We are surrounded by massive amounts of information present in the form of documents, images, blogs, websites, and more. In most cases, we always look for a direct answer instead of reading the entirety of lengthy documents. Question answering systems are generally being used for this purpose. These systems scan through a corpus of documents and provide you with the relevant answer or paragraph. It is part of the computer science discipline in the field of information retrieval and NLP, which focuses on building systems that automatically extract an answer to questions posed by humans or machines in a natural language.
Two of the earliest question answering systems, BASEBALL and LUNAR, have been popular because of their core database or information system. BASEBALL was built for answers to American League baseball questions over a one-year cycle. LUNAR was built to answer questions related to geological analysis of lunar rocks based on data collected from the Apollo moon mission. Such earlier systems concentrated on closed domains where every query must be about the specific domain and the answer text must be from a restricted vocabulary only.
SQuAD : The Stanford Question Answering Dataset (SQuAD) is a reading comprehension dataset that we covered in Chapter 4.
NewsQA : This dataset has been created to help the research community build algorithms that are capable of answering questions requiring human-level comprehension and reasoning skills. By using CNN articles from the DeepMind Q&A dataset, authors have prepared a crowd-sourced machine reading comprehension dataset of 120,000 Q&A pairs.
WikiQA : This publicly available dataset contains pairs of questions and answers. It has been collected and annotated for research on open-domain question answering systems. In addition, the WikiQA dataset also includes questions for which there are no correct answers, enabling researchers to work on negative cases as well to avoid selection of irrelevant answers.
Types of QA Systems
Closed-domain : In closed-domain systems, questions belong to a particular domain.

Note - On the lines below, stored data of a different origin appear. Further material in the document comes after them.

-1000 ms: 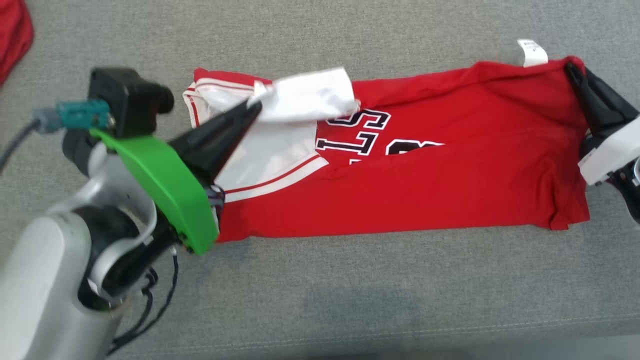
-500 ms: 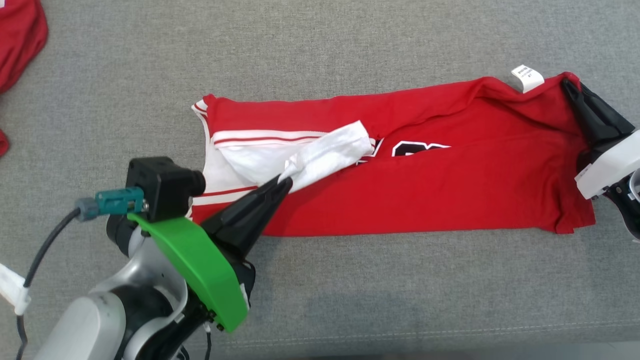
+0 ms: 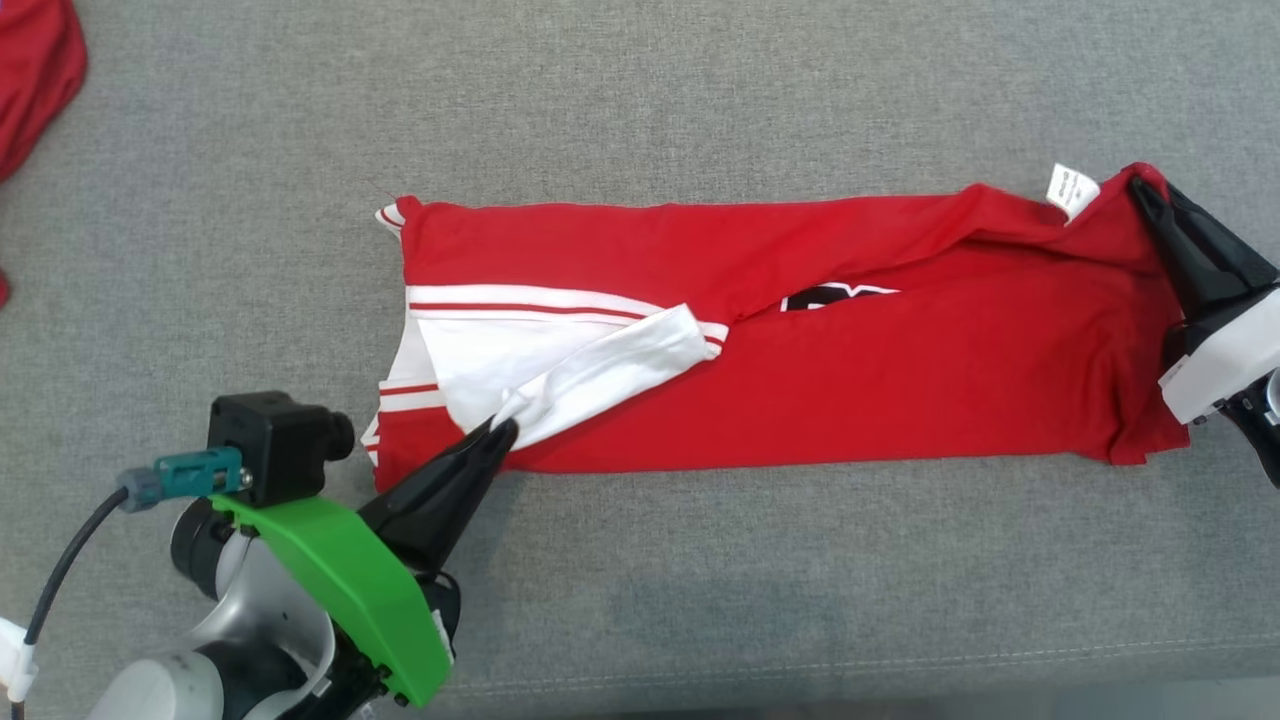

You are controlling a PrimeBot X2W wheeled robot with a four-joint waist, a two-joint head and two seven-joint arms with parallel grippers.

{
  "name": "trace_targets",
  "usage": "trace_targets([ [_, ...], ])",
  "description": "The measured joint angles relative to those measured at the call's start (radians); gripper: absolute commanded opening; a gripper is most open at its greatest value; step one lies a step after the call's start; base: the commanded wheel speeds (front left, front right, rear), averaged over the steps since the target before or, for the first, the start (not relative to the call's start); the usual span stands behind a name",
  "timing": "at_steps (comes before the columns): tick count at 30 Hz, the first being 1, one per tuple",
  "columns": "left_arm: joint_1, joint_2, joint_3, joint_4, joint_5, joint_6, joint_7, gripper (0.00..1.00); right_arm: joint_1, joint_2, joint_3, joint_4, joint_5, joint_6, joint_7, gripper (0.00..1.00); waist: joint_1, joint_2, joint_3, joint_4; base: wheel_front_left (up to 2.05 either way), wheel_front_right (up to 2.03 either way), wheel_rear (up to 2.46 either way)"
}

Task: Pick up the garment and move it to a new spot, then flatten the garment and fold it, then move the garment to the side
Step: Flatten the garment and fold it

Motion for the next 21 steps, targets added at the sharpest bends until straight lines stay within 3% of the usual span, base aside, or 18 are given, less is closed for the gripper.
trace_targets([
  [11,0.062,0.0,0.037,0.022,-0.02,0.007,-0.035,0.0,0.03,-0.029,0.016,-0.095,-0.116,-0.03,-0.01,0.0,0.0001,0.0,0.008,-0.04,0.0,0.0,0.0],
  [21,0.099,-0.005,0.026,0.02,-0.051,0.007,-0.045,0.0,0.137,-0.016,0.013,-0.136,-0.123,-0.079,-0.013,0.0,0.0,0.0,-0.007,-0.058,0.0,0.0,0.0],
])
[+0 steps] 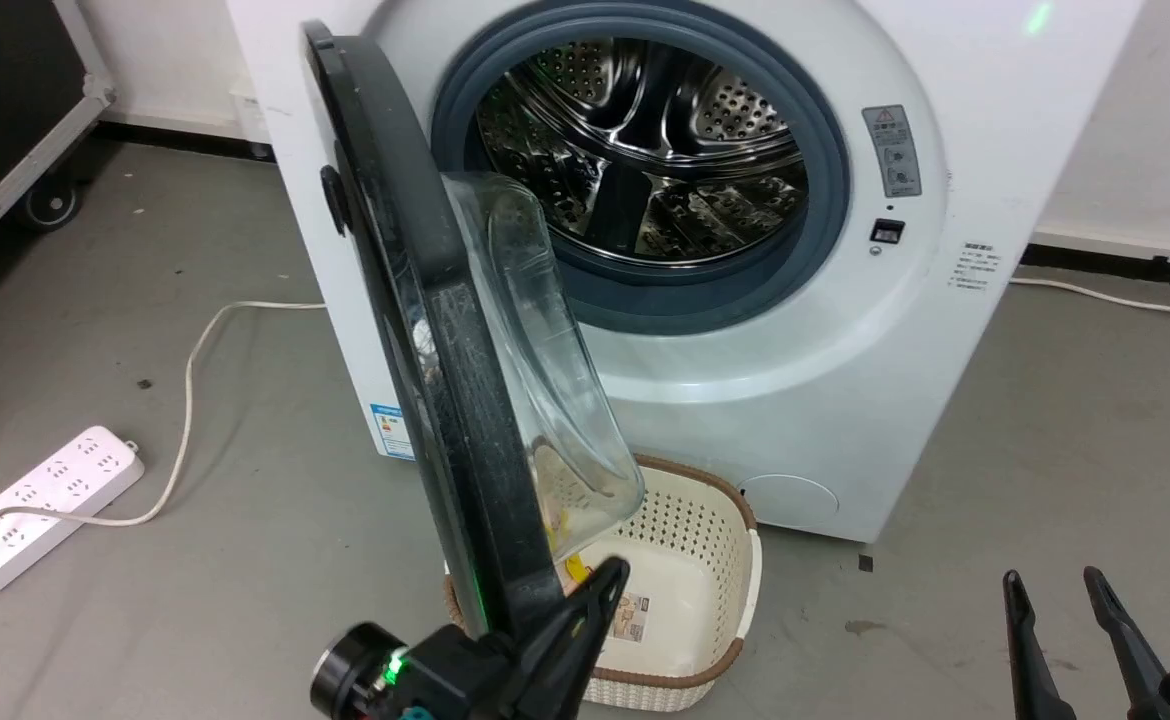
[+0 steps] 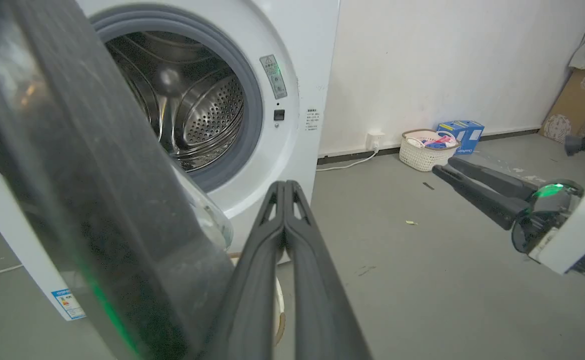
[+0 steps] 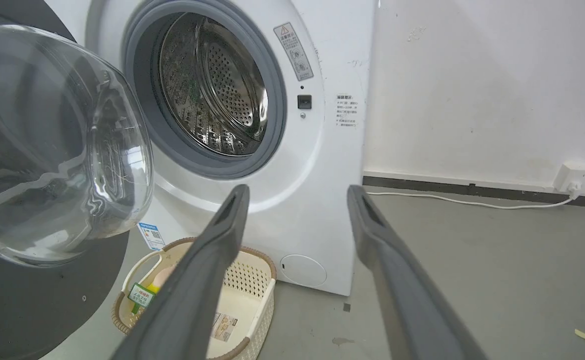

They can answer the questions from a single domain only. As an example, a question answering system for the health care domain cannot answer any IT-related questions. These systems exploit domain-specific knowledge by using a model that has been trained on a domain specific dataset. The CDQA suite can be used to build such a closed-domain QA system.
Open-domain : In open-domain systems, questions can be from any domain, such as health care, IT, sports, and more. These systems are designed to answer questions from any domain. These systems actually mimic human intelligence to answer questions. One example of such a system is the DeepPavlov ODQA system, an ODQA developed by MIPT that uses a large dataset of articles from Wikipedia as its source of knowledge.
Factoid question : A factoid question is about providing concise facts. Answers to factoid questions are based on proven facts. As an example, a learner might be asked to look at a passage, then answer a series of factual questions based on what he or she just read. These types of questions usually start with who, what, when, or where.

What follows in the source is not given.